• **PROBLEM REQUIREMENTS**:
In the entries below, every line with the string "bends" is to be reported.

• **DATA EXTRACTS**:

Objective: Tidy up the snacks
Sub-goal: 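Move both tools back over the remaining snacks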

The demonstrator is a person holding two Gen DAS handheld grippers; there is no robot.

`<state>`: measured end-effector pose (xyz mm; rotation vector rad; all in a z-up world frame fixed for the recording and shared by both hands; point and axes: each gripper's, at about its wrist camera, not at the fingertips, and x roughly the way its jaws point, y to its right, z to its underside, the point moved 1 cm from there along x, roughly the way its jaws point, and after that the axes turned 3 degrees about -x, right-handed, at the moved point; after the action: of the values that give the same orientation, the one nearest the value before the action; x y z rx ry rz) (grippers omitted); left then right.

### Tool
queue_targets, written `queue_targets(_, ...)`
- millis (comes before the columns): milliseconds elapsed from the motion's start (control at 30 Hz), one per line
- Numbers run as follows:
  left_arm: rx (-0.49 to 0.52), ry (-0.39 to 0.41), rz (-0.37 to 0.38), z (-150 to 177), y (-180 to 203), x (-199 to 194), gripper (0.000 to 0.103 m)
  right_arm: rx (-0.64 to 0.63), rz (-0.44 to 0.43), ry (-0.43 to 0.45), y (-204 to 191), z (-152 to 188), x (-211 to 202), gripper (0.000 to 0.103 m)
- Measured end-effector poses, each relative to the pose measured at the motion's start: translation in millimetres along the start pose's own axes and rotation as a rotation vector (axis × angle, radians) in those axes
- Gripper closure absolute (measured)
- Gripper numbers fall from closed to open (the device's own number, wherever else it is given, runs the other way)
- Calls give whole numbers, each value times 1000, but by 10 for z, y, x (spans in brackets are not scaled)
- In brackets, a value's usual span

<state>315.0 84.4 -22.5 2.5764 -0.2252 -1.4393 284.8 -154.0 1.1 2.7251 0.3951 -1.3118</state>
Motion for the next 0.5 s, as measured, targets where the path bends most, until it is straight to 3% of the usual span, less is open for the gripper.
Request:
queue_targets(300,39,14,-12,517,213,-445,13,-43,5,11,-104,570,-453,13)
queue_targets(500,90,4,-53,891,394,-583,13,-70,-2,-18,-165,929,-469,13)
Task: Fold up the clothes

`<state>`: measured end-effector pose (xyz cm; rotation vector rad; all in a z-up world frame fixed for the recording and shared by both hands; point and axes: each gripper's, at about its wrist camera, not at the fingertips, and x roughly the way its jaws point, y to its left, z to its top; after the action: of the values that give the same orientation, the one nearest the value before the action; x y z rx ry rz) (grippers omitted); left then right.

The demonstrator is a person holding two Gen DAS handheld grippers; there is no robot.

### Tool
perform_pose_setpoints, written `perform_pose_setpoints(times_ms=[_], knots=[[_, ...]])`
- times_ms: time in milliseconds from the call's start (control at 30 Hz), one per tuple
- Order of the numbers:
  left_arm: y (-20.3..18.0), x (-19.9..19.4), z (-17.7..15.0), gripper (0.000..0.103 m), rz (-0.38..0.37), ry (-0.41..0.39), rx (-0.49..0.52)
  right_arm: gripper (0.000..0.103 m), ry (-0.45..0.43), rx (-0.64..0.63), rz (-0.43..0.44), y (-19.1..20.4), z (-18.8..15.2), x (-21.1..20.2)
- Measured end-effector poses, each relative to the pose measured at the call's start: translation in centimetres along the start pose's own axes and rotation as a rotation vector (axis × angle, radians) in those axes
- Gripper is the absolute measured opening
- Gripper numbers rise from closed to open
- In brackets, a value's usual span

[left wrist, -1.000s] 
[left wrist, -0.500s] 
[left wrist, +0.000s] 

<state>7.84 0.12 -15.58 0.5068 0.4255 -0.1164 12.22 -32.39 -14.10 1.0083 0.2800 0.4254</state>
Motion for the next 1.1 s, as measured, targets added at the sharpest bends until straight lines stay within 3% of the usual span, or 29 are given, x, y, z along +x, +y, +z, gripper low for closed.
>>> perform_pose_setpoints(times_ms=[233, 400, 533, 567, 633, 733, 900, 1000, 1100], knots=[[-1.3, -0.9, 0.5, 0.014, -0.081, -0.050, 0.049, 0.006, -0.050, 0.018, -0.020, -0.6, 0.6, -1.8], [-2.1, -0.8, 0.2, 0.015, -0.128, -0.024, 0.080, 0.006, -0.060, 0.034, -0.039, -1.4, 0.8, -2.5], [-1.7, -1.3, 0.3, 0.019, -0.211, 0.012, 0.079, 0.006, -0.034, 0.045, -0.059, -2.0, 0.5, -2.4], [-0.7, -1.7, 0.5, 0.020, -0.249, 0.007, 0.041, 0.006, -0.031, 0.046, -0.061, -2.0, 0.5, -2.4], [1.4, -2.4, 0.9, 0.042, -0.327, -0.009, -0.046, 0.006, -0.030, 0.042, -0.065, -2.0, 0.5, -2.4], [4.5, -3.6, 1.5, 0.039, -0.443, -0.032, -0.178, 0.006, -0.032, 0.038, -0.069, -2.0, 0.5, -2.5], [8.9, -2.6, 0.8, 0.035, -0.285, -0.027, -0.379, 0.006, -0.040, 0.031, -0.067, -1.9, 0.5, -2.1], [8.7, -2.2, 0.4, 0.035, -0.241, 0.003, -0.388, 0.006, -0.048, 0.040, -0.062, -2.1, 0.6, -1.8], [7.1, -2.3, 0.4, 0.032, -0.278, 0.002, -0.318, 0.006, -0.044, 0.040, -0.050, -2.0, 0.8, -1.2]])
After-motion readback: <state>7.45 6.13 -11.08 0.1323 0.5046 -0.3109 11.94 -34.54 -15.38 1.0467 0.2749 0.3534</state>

• **TASK RESULT**:
Motion for the next 0.5 s, as measured, targets where the path bends most, until it is straight to 3% of the usual span, less is open for the gripper.
Motion for the next 1.1 s, as measured, targets added at the sharpest bends until straight lines stay within 3% of the usual span, or 29 are given, x, y, z along +x, +y, +z, gripper low for closed.

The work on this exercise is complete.